Je reviens dans la chambre, toujours à deux et peut-être quatre ! Nous attendons environ trente minutes avant de reprendre le tram pour vaquer dans la gare avant de prendre le train. Nous remercions l'infirmière et prenons l'ascenseur en même temps que des parents plein d'espoir mais avec déjà un enfant.
A la gare, quelques minutes plus tard, j'ai un terrible mal au ventre. Je sens un duel en moi. On m'a précisé de ne pas garder la vessie pleine et d'aller le plus souvent possible aux toilettes ; je fais la queue plus de cinq fois en deux heures ! Quelque chose se passe en moi, j'en suis certaine. Rejet ou fusion, ça je ne peux le dire.
Et puis l'attente. Si longue attente. Les médecins nous ont donné un jour précis pour faire le test sanguin. Une semaine pile avant, je sens des odeurs de cuisine avec une précision de chef aux quatre étoiles. Je sais, nous savons alors que je suis enceinte car ... je n'ai aucun odorat sauf quand une vie grandit en moi. Mais pas d'euphorie, surtout pas. Juste une semaine à attendre.
Le semaine se termine. La vampire de service, au laboratoire, peut prendre autant de sang qu'elle veut. Le soir, je passe prendre les résultats. Il ne faut pas se lerrer : une FIV c'est 20% de réussite au premier essai.
Faites sauter le bouchon de champagne, je suis dans les chiffres, chiffres parfaits ... une nouvelle fois. Je suis enceinte. Et de trois ... ou quatre !
Jumeaux possible. Pas longtemps à attendre pour la discussion en couple sur cette possibilité là. S'il y en a deux, on prend les deux. On se débrouillera. On se débrouille toujours dans la vie malgré les bons ou les mauvais moments.
L'attente de savoir si oui ou non enceinte est terminée mais une autre attente commence.
Ma gynécologue me programme deux échographies avant la première officielle : à 7 semaines et à 9 semaines.
Je n'ose plus faire de voiture ; je panique de trop pour ça, je deviens même hystérique quand je vois un bouchon, des lumières rouges arrière qui s'illuminent brusquement, etc.

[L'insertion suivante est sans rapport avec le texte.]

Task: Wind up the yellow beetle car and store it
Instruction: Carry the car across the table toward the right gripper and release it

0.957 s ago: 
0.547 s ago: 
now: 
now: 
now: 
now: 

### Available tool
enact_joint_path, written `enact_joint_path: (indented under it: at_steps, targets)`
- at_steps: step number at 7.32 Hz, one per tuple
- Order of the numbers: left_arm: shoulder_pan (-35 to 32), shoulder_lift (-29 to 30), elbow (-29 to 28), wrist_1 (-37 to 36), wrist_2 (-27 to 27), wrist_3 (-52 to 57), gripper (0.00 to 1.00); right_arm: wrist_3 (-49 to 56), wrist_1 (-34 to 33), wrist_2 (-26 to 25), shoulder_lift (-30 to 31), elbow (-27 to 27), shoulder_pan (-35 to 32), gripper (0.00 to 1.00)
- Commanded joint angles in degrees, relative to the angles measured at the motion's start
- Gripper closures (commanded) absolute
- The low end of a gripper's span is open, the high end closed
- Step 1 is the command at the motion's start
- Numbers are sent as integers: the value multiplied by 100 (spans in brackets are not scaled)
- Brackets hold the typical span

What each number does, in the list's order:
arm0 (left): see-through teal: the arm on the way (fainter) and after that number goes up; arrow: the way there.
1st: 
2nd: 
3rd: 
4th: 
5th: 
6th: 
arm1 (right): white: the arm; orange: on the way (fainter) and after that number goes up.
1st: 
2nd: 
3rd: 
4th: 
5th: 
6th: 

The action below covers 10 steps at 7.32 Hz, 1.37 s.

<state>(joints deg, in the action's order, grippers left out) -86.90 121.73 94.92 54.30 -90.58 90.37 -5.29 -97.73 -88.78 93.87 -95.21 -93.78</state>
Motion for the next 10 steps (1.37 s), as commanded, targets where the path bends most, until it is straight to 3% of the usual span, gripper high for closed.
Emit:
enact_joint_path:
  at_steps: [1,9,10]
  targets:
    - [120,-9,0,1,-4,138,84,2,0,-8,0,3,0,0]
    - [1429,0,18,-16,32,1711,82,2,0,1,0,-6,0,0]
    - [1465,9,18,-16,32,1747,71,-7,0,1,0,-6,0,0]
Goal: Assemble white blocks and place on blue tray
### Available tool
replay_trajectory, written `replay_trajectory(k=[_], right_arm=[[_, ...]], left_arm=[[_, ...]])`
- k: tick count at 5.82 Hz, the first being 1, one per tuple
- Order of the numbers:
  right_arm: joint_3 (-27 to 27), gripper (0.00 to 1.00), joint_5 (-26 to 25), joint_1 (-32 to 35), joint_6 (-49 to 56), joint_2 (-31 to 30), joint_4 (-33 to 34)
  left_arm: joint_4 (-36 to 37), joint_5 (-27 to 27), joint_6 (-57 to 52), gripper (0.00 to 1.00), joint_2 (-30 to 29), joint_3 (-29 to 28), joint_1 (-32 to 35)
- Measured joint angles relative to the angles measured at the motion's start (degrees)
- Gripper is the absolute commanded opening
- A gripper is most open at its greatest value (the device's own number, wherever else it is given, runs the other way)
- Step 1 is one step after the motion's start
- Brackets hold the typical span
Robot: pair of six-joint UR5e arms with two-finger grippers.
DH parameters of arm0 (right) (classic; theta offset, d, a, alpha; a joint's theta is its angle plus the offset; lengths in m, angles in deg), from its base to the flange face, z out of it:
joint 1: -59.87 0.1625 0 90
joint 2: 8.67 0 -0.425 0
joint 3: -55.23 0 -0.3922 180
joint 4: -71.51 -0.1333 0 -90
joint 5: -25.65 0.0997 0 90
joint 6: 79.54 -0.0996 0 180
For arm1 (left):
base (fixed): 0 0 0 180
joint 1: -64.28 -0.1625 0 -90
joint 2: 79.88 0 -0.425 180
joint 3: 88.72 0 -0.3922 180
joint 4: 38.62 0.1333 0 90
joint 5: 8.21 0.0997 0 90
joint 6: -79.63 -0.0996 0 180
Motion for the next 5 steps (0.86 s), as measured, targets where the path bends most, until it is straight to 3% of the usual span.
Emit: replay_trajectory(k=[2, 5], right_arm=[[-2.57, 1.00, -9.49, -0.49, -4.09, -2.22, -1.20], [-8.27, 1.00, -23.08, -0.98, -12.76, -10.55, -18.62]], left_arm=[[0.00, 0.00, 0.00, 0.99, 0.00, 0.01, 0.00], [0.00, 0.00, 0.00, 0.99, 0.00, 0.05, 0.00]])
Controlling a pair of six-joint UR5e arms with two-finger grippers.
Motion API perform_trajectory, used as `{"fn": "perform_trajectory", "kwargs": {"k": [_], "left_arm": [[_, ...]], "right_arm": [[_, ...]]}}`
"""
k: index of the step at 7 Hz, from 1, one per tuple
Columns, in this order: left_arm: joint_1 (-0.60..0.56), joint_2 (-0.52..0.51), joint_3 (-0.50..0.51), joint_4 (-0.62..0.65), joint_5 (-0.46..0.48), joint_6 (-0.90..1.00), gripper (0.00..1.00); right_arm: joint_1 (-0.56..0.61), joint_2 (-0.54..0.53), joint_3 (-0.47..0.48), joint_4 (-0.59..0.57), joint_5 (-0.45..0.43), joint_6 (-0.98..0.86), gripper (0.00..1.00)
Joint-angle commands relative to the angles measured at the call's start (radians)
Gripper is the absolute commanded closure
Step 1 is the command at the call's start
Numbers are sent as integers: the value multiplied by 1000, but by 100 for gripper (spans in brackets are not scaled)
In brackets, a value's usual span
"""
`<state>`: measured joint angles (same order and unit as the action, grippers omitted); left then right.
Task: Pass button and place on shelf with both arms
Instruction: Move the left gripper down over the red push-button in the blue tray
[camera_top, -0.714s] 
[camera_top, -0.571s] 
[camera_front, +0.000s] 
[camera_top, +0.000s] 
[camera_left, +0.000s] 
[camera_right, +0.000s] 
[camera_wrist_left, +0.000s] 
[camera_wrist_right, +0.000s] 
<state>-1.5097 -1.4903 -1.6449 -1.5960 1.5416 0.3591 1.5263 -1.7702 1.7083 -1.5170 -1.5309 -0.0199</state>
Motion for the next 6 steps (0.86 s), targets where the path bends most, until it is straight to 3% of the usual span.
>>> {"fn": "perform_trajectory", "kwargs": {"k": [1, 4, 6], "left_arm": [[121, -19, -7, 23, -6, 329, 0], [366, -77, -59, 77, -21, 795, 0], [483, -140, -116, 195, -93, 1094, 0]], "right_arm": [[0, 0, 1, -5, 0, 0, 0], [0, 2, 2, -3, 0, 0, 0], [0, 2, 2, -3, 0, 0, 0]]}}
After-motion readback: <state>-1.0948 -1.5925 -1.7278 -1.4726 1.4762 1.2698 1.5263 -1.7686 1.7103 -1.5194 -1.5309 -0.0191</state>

J'ai mal au ventre ... c'est normal. Je poursuis mon traitement de médicaments.
La septième semaine arrive enfin. Je suis seule pour l'échographie, en vacances, dans une autre ville que celle que j'habite. Je suis seule ... et s'il était mort celui là aussi.
On ne vit pas les pertes de la même manière, jamais, encore moins quand il s'agit d'un enfant que l'on porte. D'une femme à l'autre c'est différent. D'un conjoint à l'autre aussi. Un couple peut voler en éclat suite à cette perte. Il faut faire face à sa peine et à celle de l'autre ; trop difficile parfois. Se taire, en parler encore et encore, pas facile.
La septième semaine est là. Je suis seule dans le bureau de "l'échographe". Je m'allonge sur cette table, identiques aux dizaines de table de radiologue déjà vus. Le spécialiste me pose ce gluant si commun sur le ventre puis son appareil. Je vois, encore, cet espère d'haricot sur le moniteur. Je suis seule. Il est là. Je suis seule. Je le vois. Je suis seule.